## WORK ORDER
Every line below is to be quoted exactly, with nothing added or dropped.

## INPUT DATA

[Start of section]

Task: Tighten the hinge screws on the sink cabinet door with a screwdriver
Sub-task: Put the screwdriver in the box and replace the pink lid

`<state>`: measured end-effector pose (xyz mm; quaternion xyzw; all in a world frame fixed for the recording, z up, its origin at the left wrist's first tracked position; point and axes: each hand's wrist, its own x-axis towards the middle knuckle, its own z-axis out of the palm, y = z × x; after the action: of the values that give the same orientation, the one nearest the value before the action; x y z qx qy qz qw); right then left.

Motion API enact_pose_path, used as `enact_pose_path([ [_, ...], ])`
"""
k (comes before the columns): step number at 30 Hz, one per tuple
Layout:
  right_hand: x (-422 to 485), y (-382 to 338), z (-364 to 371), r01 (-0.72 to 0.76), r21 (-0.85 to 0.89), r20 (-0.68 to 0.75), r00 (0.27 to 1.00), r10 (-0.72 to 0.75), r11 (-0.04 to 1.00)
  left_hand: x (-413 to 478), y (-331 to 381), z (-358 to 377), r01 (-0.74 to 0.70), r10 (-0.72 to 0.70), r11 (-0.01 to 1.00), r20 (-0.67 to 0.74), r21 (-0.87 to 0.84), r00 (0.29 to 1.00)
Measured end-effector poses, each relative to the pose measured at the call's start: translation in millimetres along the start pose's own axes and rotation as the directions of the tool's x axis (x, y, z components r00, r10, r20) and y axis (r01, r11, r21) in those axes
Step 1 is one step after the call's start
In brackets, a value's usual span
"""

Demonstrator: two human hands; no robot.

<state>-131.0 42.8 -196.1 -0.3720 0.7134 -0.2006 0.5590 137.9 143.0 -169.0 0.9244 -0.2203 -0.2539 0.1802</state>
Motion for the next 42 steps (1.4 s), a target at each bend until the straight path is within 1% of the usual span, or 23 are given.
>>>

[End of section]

## ANSWER BOX
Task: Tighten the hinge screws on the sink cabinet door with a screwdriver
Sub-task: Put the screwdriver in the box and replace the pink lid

`<state>`: measured end-effector pose (xyz mm; quaternion xyzw; all in a world frame fixed for the recording, z up, its origin at the left wrist's first tracked position; point and axes: each hand's wrist, its own x-axis towards the middle knuckle, its own z-axis out of the palm, y = z × x; after the action: of the values that give the same orientation, the one nearest the value before the action; x y z qx qy qz qw); right then left.

Motion API enact_pose_path, used as `enact_pose_path([ [_, ...], ])`
"""
k (comes before the columns): step number at 30 Hz, one per tuple
Layout:
  right_hand: x (-422 to 485), y (-382 to 338), z (-364 to 371), r01 (-0.72 to 0.76), r21 (-0.85 to 0.89), r20 (-0.68 to 0.75), r00 (0.27 to 1.00), r10 (-0.72 to 0.75), r11 (-0.04 to 1.00)
  left_hand: x (-413 to 478), y (-331 to 381), z (-358 to 377), r01 (-0.74 to 0.70), r10 (-0.72 to 0.70), r11 (-0.01 to 1.00), r20 (-0.67 to 0.74), r21 (-0.87 to 0.84), r00 (0.29 to 1.00)
Measured end-effector poses, each relative to the pose measured at the call's start: translation in millimetres along the start pose's own axes and rotation as the directions of the tool's x axis (x, y, z components r00, r10, r20) and y axis (r01, r11, r21) in those axes
Step 1 is one step after the call's start
In brackets, a value's usual span
"""

Demonstrator: two human hands; no robot.

<state>-131.0 42.8 -196.1 -0.3720 0.7134 -0.2006 0.5590 137.9 143.0 -169.0 0.9244 -0.2203 -0.2539 0.1802</state>
Motion for the next 42 steps (1.4 s), a target at each bend until the straight path is within 1% of the usual span, or 23 are given.
>>>

Nothing remains to be answered in this exercise.